Dataset records:
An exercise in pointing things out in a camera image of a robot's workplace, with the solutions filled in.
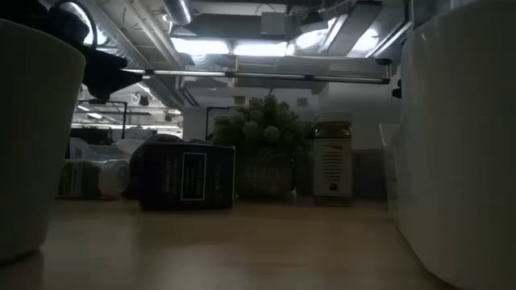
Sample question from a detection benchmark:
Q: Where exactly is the silver frame bar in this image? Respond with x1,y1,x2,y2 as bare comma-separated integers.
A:
120,68,391,85

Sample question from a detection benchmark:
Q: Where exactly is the silver spiral ventilation duct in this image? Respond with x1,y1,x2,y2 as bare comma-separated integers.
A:
163,0,194,26

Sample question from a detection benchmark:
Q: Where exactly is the black metal rack frame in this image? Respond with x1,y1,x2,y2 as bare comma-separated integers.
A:
76,98,129,140

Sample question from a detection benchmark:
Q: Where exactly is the green artificial plant in pot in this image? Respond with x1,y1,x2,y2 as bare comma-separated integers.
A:
211,90,316,201

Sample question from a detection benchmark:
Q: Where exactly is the white plastic bin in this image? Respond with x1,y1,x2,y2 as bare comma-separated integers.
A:
378,0,516,290

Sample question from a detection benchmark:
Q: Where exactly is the glass herb jar white lid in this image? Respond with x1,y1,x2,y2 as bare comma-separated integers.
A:
313,111,354,206

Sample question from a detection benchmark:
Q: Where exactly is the white cup at left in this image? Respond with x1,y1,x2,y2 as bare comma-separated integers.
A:
0,18,87,265

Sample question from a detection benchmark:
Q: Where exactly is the ceiling light panel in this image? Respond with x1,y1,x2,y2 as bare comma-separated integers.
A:
169,36,231,56
231,39,293,57

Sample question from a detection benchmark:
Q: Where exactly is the black pepper spice tin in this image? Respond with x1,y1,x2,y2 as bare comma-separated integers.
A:
139,141,236,211

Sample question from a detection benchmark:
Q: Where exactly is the purple cloth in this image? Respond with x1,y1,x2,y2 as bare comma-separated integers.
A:
123,134,210,201

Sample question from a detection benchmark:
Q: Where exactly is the black rectangular frame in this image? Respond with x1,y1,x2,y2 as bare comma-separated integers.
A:
205,106,231,141

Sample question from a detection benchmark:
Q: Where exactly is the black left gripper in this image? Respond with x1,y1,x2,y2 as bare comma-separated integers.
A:
80,44,144,102

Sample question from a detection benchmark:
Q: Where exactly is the grey ceiling junction box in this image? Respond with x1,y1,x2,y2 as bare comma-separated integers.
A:
260,11,287,37

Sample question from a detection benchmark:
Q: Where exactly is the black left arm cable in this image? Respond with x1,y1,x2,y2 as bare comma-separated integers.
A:
51,0,100,52

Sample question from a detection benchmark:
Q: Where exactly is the everything seasoning jar white cap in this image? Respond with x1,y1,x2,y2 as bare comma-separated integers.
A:
58,159,131,201

* **WORK TO COMPLETE**
Find every line in the records above that contains the word "ceiling", and copy each one.

* **EXPECTED ANSWER**
Q: Where exactly is the ceiling light panel in this image? Respond with x1,y1,x2,y2 as bare comma-separated integers.
Q: Where exactly is the grey ceiling junction box in this image? Respond with x1,y1,x2,y2 as bare comma-separated integers.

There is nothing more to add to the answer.